The best answer we can give to this question is to go ahead and take an intelligent “guesstimate"! There are no hard and fast rules about what size of power supply any given PC needs as a minimum. Our advice would be that if you are replacing an existing power supply, then consider a new one at least of the same wattage as the old one. In addition, if you wish to build in a “safety margin” to allow for reliable running and possible future upgrades, consider adding 100-200 watts to the rating of your existing unit.
If you are building a new PC, most customers now buy a power supply rated in the region of 500-800 watts depending primarily on the performance level of their graphics card(s) and number of drives to be installed. But in any event if you are unsure about which power supply would be best for your PC then please do contact us by phone or email and we will be happy to give you a specific recommendation based on your budget.
- My new PSU came with a 24-pin connector but my motherboard needs 20 pins! Do I need an adaptor cable?
We receive many customer enquiries about this. In fact, most of the 24-pin compatible power supplies we sell come with special motherboard connectors which can be converted to 20-pins with no additional conversion cables. All you need to do is look carefully at the connector and you will see that the end four pins can be slid off, turning the connector into a 20-pin compatible one (see below) - easy when you know how!
Image showing how to change a power supply’s 24-pin motherboard connector into a 20-pin connector by unclipping the end four-pin block
- What do the PSU safety protection abbreviations mean?
There are many possible safety protections a PSU can have. Below is a list of what each abbreviation means. Please note, not all PSUs have all safety protections.
OCP - Over-Current Protection
OVP - Over Voltage Protection
UVP - Under Voltage Protection
SCP - Short Circuit Protection
OPP - Over Power Protection
OTP - Over Temperature Protection
UL - Underwriters Laboratories, more information.

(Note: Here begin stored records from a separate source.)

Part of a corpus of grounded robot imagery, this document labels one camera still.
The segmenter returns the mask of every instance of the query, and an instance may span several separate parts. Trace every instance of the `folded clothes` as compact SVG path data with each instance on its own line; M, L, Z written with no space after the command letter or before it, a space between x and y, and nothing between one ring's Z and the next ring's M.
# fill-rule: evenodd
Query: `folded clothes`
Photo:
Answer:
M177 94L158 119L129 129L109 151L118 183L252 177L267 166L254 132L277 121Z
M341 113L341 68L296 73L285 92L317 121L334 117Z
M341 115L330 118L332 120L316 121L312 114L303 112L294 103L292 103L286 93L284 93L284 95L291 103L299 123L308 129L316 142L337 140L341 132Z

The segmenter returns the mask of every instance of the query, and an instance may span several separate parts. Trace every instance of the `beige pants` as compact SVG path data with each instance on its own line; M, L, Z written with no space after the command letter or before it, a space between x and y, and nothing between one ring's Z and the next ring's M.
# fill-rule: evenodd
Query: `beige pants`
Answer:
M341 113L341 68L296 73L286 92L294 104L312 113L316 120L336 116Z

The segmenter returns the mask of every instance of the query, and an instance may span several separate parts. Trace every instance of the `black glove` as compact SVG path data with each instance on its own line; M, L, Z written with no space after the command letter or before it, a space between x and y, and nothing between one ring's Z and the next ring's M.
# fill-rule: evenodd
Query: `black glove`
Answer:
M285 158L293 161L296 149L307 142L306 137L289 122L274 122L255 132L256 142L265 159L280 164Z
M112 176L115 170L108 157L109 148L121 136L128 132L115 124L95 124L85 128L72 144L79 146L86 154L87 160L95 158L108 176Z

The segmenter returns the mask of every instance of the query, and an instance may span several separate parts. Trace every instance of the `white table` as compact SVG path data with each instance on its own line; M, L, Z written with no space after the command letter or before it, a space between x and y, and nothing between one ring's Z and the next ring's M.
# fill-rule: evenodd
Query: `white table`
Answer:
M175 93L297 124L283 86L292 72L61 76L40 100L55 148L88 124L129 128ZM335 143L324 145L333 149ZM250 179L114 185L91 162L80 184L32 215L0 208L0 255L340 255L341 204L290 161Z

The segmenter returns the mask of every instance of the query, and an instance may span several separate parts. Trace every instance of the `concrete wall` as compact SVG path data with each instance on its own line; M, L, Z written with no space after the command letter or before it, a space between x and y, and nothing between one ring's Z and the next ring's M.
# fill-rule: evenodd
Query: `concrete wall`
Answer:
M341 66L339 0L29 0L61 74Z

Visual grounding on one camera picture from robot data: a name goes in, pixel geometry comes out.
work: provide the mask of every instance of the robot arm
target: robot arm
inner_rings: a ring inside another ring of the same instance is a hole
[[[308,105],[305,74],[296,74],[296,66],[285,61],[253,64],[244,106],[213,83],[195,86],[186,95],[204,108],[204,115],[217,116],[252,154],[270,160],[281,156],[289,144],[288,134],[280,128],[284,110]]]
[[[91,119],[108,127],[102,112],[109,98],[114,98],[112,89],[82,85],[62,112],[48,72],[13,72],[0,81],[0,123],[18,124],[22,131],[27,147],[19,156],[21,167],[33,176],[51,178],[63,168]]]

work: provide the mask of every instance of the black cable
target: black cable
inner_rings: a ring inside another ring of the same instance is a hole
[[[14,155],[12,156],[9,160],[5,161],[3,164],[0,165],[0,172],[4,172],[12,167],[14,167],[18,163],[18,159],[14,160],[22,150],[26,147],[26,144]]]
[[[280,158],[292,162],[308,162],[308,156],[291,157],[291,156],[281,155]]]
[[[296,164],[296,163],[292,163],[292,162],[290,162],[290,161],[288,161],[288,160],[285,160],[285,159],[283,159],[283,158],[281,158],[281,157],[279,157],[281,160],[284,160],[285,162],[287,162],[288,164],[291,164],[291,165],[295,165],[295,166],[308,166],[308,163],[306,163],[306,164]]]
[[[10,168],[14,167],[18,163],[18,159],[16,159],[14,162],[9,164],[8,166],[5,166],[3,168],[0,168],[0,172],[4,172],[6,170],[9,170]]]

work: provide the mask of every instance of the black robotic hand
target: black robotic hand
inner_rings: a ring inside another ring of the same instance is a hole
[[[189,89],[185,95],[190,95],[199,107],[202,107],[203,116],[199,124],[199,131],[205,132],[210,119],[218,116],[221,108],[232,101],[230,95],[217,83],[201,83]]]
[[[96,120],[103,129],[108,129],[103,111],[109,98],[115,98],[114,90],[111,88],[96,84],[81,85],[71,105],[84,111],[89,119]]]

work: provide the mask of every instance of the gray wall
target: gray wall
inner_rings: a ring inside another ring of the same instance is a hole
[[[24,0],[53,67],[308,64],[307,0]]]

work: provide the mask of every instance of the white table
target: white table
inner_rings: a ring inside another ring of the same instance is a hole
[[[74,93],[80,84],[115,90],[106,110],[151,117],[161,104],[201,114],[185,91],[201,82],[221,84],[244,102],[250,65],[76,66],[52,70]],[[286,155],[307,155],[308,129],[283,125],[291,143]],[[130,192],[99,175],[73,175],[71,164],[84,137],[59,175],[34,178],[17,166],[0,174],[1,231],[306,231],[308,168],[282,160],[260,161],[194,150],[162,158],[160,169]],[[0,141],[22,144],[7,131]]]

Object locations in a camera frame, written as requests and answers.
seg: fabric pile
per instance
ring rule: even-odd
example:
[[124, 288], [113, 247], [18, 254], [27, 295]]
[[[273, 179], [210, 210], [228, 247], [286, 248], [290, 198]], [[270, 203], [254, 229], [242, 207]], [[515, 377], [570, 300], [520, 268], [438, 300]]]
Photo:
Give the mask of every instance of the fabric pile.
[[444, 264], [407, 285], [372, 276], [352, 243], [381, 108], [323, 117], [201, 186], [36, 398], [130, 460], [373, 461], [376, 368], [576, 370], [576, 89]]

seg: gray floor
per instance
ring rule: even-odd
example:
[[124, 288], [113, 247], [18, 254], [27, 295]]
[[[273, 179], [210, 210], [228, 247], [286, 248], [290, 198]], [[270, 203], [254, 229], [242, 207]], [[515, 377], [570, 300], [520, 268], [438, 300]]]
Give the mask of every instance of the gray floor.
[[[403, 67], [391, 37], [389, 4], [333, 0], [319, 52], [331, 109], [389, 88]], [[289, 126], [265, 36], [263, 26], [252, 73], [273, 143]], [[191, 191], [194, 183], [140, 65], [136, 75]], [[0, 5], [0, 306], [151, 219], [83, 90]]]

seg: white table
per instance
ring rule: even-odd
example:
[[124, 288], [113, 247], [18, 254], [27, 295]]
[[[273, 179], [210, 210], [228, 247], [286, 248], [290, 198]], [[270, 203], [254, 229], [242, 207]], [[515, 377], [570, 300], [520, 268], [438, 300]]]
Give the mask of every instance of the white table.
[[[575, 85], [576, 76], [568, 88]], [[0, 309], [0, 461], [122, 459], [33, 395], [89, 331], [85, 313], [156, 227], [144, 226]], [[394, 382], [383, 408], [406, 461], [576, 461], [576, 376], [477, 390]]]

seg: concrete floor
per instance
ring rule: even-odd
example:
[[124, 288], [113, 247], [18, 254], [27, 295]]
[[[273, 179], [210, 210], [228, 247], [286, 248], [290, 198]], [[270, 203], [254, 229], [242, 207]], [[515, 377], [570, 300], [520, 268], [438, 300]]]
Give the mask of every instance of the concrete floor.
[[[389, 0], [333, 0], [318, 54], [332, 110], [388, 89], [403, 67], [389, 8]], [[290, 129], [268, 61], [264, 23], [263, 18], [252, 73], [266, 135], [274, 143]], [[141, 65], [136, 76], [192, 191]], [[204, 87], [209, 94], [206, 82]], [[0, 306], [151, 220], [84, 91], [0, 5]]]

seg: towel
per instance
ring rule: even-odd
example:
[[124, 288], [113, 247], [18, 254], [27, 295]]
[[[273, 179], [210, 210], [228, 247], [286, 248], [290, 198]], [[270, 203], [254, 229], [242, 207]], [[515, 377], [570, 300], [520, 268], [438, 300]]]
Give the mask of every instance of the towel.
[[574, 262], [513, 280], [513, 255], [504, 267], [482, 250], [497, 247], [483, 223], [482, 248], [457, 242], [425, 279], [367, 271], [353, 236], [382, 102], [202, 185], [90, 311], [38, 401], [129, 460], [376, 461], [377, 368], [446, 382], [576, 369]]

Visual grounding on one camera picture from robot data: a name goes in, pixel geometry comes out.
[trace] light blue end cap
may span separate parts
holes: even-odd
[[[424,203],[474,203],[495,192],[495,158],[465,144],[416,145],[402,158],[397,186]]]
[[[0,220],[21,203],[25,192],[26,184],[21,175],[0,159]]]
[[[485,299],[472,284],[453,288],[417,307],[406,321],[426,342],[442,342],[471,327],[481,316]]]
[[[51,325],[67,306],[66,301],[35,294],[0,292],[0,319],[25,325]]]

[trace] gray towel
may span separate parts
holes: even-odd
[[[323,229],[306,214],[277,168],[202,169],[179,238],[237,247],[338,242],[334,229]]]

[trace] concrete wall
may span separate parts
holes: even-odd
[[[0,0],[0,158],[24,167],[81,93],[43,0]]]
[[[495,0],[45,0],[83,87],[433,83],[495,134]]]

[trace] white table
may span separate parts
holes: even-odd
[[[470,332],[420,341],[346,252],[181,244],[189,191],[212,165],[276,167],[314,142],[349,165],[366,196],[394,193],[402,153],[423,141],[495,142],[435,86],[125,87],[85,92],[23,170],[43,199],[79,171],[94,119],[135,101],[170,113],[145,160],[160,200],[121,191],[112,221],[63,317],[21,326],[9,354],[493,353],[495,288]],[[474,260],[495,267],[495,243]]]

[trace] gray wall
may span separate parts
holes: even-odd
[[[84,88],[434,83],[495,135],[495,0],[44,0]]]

TÜV - Technical Inspection Association, more information.
CE - European Conformity, more information.
FCC - Federal Communications Commission, more information.
RoHS - Restriction of Hazardous Substances Directive, more information.
WEE - Electronic waste, more information.
80 PLUS - Promotes energy efficiency for PC power supplies, more information.
ErP - Energy Related Products, more information.
More information on certification marks can be found here.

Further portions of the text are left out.